What to do
Below is a listing to repeat exactly, with its pictures left out.

Collected material
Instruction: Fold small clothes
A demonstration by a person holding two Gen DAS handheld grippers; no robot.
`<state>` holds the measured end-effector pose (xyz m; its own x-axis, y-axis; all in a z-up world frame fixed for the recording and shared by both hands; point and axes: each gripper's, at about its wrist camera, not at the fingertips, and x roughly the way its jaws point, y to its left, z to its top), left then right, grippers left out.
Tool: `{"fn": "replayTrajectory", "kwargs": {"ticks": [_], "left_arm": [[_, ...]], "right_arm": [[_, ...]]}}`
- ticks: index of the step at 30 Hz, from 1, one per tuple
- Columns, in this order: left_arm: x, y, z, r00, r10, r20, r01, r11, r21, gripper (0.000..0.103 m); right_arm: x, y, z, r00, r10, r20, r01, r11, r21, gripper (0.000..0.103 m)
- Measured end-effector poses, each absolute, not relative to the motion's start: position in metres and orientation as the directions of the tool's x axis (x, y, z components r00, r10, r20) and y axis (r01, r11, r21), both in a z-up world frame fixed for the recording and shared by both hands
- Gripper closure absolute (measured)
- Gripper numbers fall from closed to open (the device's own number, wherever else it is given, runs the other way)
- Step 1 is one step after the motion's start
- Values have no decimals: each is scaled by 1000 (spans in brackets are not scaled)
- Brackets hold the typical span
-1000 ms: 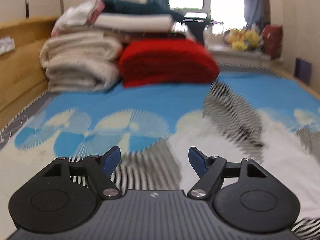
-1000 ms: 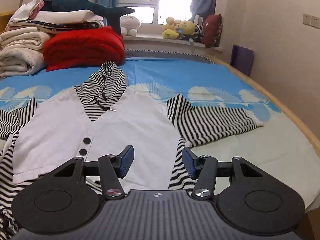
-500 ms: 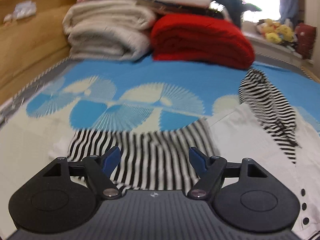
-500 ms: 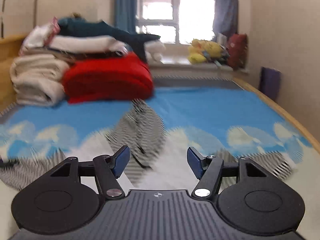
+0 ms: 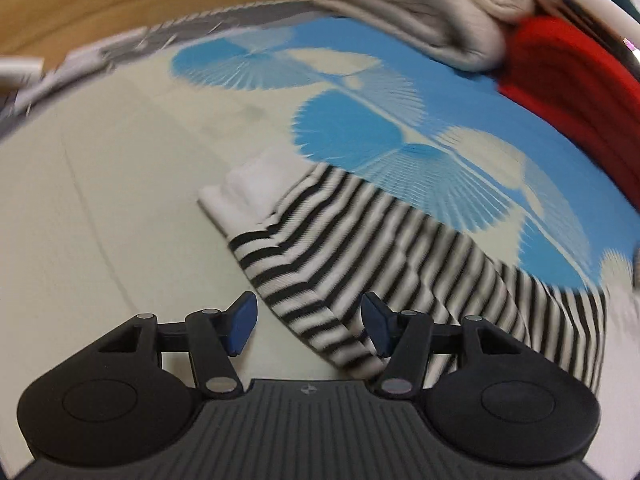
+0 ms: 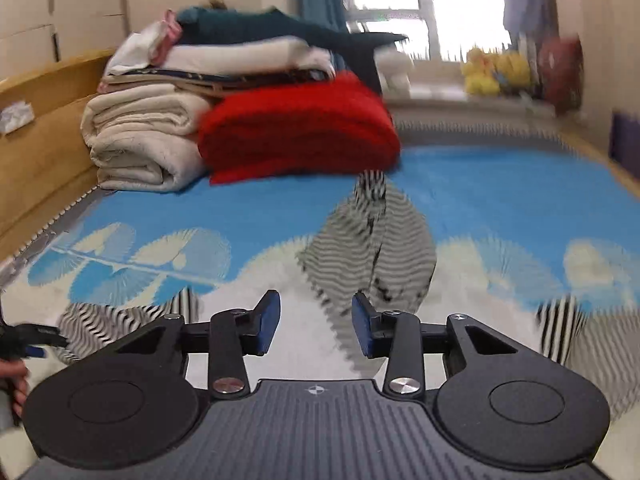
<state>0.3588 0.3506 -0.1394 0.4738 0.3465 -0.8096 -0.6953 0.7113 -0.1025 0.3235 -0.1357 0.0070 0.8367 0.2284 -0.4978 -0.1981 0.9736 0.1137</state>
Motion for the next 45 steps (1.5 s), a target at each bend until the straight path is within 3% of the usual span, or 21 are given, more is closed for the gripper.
{"fn": "replayTrajectory", "kwargs": {"ticks": [2,5,6,7,8,9,12,15,19,22,23,24,25,32,35,41,45], "left_arm": [[362,359,-149,456,325,-828,-721,681,-130,40],[366,357,-155,407,370,-835,-748,660,-72,41],[369,354,-153,396,387,-833,-747,663,-47,55],[371,352,-152,389,396,-832,-745,666,-31,83],[372,349,-148,386,405,-829,-744,668,-20,96],[375,342,-142,382,437,-814,-742,671,12,102],[383,304,-105,487,518,-703,-678,731,69,102],[385,252,-58,659,436,-612,-552,834,-1,102],[376,154,-10,842,114,-528,-219,965,-141,102],[367,78,-2,818,-255,-515,123,953,-276,102],[367,62,-5,761,-372,-532,219,918,-330,97],[368,46,-10,684,-471,-557,301,878,-372,83],[368,37,-14,649,-498,-575,334,866,-373,77],[394,89,-34,686,-164,-709,-66,956,-285,74],[405,119,-44,635,-40,-771,-198,957,-212,74],[413,155,-49,579,-32,-814,-305,918,-253,74],[411,156,-48,575,-25,-818,-319,913,-253,74]], "right_arm": [[329,-135,4,846,199,-495,-201,978,48,63],[342,-150,-3,824,198,-530,-182,980,83,63],[348,-156,-7,812,197,-549,-168,980,103,63],[350,-162,-11,798,193,-571,-151,981,120,63],[350,-169,-15,784,182,-594,-128,983,132,63],[352,-173,-23,771,167,-614,-106,985,135,63],[354,-188,-38,731,117,-673,-42,991,128,63],[354,-197,-51,701,73,-709,15,993,118,61],[350,-210,-61,668,60,-741,83,985,154,61],[348,-218,-66,657,57,-752,123,976,181,61],[347,-220,-68,654,54,-754,135,973,186,61],[347,-222,-69,652,50,-757,146,971,190,61],[348,-222,-71,649,47,-760,158,968,194,61],[358,-237,-90,631,73,-772,253,921,295,62],[366,-237,-102,615,112,-781,271,900,342,67],[385,-196,-118,568,253,-783,110,920,377,63],[384,-139,-118,560,265,-785,-121,964,239,55]]}}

Solution to the exercise
Instruction: Fold small clothes
A demonstration by a person holding two Gen DAS handheld grippers; no robot.
`<state>` holds the measured end-effector pose (xyz m; its own x-axis, y-axis; all in a z-up world frame fixed for the recording and shared by both hands; point and axes: each gripper's, at about its wrist camera, not at the fingertips, and x roughly the way its jaws point, y to its left, z to its top), left then right, grippers left out.
Tool: `{"fn": "replayTrajectory", "kwargs": {"ticks": [_], "left_arm": [[_, ...]], "right_arm": [[_, ...]]}}`
- ticks: index of the step at 30 Hz, from 1, one per tuple
- Columns, in this order: left_arm: x, y, z, r00, r10, r20, r01, r11, r21, gripper (0.000..0.103 m); right_arm: x, y, z, r00, r10, r20, r01, r11, r21, gripper (0.000..0.103 m)
- Measured end-effector poses, each absolute, not relative to the motion's start: position in metres and orientation as the directions of the tool's x axis (x, y, z components r00, r10, r20) and y axis (r01, r11, r21), both in a z-up world frame fixed for the recording and shared by both hands
- Gripper closure absolute (measured)
- Gripper numbers fall from closed to open (the device's own number, wherever else it is given, runs the other way)
- Step 1 is one step after the motion's start
- Values have no decimals: each is scaled by 1000 (spans in brackets are not scaled)
- Brackets hold the typical span
-1000 ms: 
-1000 ms: 
-500 ms: 
-500 ms: 
+0 ms: 
+0 ms: 
<state>0.3588 0.3506 -0.1394 0.4738 0.3465 -0.8096 -0.6953 0.7113 -0.1025 0.3235 -0.1357 0.0070 0.8367 0.2284 -0.4978 -0.1981 0.9736 0.1137</state>
Motion for the next 45 steps (1.5 s), a target at each bend until the straight path is within 3% of the usual span, or 21 are given, more is closed for the gripper.
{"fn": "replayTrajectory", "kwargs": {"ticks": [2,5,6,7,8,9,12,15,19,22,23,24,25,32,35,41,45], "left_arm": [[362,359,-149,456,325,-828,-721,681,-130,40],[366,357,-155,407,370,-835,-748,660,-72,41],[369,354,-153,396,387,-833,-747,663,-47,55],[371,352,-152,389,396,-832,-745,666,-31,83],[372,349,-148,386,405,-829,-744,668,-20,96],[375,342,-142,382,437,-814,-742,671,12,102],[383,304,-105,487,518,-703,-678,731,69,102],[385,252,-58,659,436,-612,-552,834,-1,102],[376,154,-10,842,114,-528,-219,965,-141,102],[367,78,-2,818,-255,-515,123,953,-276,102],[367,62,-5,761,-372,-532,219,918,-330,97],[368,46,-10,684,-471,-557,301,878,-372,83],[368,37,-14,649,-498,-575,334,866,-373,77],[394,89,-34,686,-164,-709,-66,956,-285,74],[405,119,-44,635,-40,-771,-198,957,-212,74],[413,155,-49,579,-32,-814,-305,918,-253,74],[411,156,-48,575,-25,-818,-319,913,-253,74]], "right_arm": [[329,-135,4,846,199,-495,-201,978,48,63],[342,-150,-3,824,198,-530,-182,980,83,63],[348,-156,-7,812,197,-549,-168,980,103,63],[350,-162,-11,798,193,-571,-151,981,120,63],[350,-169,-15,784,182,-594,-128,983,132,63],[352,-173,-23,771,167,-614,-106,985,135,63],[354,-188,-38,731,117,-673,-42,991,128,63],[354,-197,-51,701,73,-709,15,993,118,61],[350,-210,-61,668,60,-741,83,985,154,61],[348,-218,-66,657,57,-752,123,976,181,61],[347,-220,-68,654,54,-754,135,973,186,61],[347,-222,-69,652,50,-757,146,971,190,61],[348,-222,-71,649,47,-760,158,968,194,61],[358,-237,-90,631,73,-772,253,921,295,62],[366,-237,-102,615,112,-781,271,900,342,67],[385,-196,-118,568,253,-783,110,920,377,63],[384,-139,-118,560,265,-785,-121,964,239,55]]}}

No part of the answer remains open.